AJ is called into a meeting with Wilf, whereby he is put on probation for drinking while working. In the meantime, Clyde takes apart old cardboard boxes and writes several encouraging quotes on them, as well as quotes from people he works with. He puts these quotes up on the walls around his home. The next day, Clyde slept in for work; therefore, Cedric, AJ and Dennis show up at his house. Dennis sees the pieces of cardboard boxes all over Clyde's walls and takes pictures of the quotes which say: "'I need you' - Wilf," and "Dennis is mean to people because he's hurt inside. He thinks he should be famous but he is not. He's unhappy. Poor Dennis." While at Clyde's, AJ drinks again, despite insisting that he has stopped drinking. Wilf calls him, and AJ lies in two ways: He says he is not drinking, and says that they are at a customer's home, not Clyde's.

Wilf goes out for dinner with Linda and tells her that Redmond's could not afford insurance even though they continued to collect insurance premiums from their customers. They kept doing it because no one had yet noticed.

Cedric tells Clyde he only works at Redmond's because he feels like it is his only option, explaining that he cannot get another job because of the 6 years he spent in the penitentiary for knocking a man out while drunk.

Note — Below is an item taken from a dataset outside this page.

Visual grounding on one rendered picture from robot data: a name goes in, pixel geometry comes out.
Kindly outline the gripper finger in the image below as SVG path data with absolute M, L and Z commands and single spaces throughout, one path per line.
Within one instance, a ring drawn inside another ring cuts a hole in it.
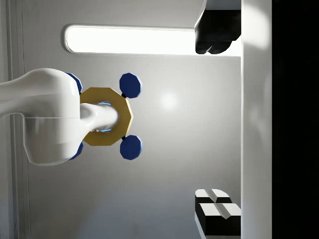
M 241 10 L 204 10 L 195 28 L 195 52 L 225 52 L 241 35 Z
M 201 239 L 241 239 L 241 209 L 224 191 L 197 189 L 194 209 Z

Linda goes to see Cedric, Dennis and Clyde at the office and encourages them to attend Wilf's birthday party that night. Wilf then gets Linda an expensive pen and promotes her to a managerial position.

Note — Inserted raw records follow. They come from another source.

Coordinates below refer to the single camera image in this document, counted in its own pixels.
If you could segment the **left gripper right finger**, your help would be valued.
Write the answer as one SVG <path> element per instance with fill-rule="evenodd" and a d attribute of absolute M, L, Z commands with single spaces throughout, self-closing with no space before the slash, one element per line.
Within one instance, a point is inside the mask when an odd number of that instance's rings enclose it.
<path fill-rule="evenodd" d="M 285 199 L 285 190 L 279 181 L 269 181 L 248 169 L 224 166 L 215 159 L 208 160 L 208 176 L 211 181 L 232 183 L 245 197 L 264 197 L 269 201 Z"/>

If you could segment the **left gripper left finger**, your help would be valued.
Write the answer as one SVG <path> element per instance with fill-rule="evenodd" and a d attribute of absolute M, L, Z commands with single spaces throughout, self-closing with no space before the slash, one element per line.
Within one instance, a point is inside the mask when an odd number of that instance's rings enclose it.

Cedric wife's grandma passes away, and so he quits his job at Redmond's because he and his wife have inherited property in South Carolina. Wilf was not pleased that Cedric gave him such a short notice, but Cedric points out that he is not on contract since he is being paid under the table, and so he should not be upset.

AJ gets angry with Dennis for ratting him out for drinking, despite that it was actually Clyde who told Wilf. While driving, AJ and Clyde get into an argument, and then crash the Redmond's truck into another vehicle. The company called the police and said the truck was stolen by AJ, so that they would not have to pay for damage.

Later on, Clyde easily confesses that it was him, not Dennis, who ratted AJ out for drinking. He did not know that AJ had already gotten angry at Dennis.

Near the end of the film, the Redmond's workers went out to see a band perform, and planned to go for drinks afterwards. Clyde was upset, because since Dennis wanted to bring ladies with them to the bar after, there was not enough room for him to also join. He felt excluded, and ended up going back to Redmond's office. There, he had a hallucination, where Wilf's dog, Little Buddy, levitates and flies away, and Wilf floats into the room looking for him. Wilf begins to weep because Little Buddy is gone, and Cedric shows up, telling Clyde not to trust Wilf.

At the end of the film, Clyde says goodbye to Cedric as he leaves for his new home in South Carolina.

== Reception ==

=== Awards and nominations ===

| Award | Category | Recipient | Result |
|---|---|---|---|
| 1st Canadian Screen Awards | Best Supporting Actress | Gabrielle Miller | Nominated |
| DGC Craft Awards 2013 | Best Direction - Feature Film | Mike Clattenburg | Nominated |

=== Critical response ===
Moving Day has garnered criticism from the Canadian film critic community. Chris Knight of the National Post rated Moving Day 1.5 stars. He wrote: "Nothing ever gets too crazy in Moving Day, which seems so intent on showing how dull the life of a mover can be that it actually tips over into dullness itself." Pat Mullen, from Cinemablographer.com, rated the film 2 out of 5 stars, calling it "embarrassingly unfunny" and "a missed opportunity to create a decent comedy for mainstream Canadian audiences." Exclaim!'s Kevin Scott wrote: "The supporting roles are all well cast and considered but, because of this, the story has a tendency to meander and lose some momentum." He also pointed to the positive and claimed, "As a native of Nova Scotia, the film is sure to have special meaning for Clattenburg and he's managed to create a comedy with heart that approaches the holy grail of Apatow."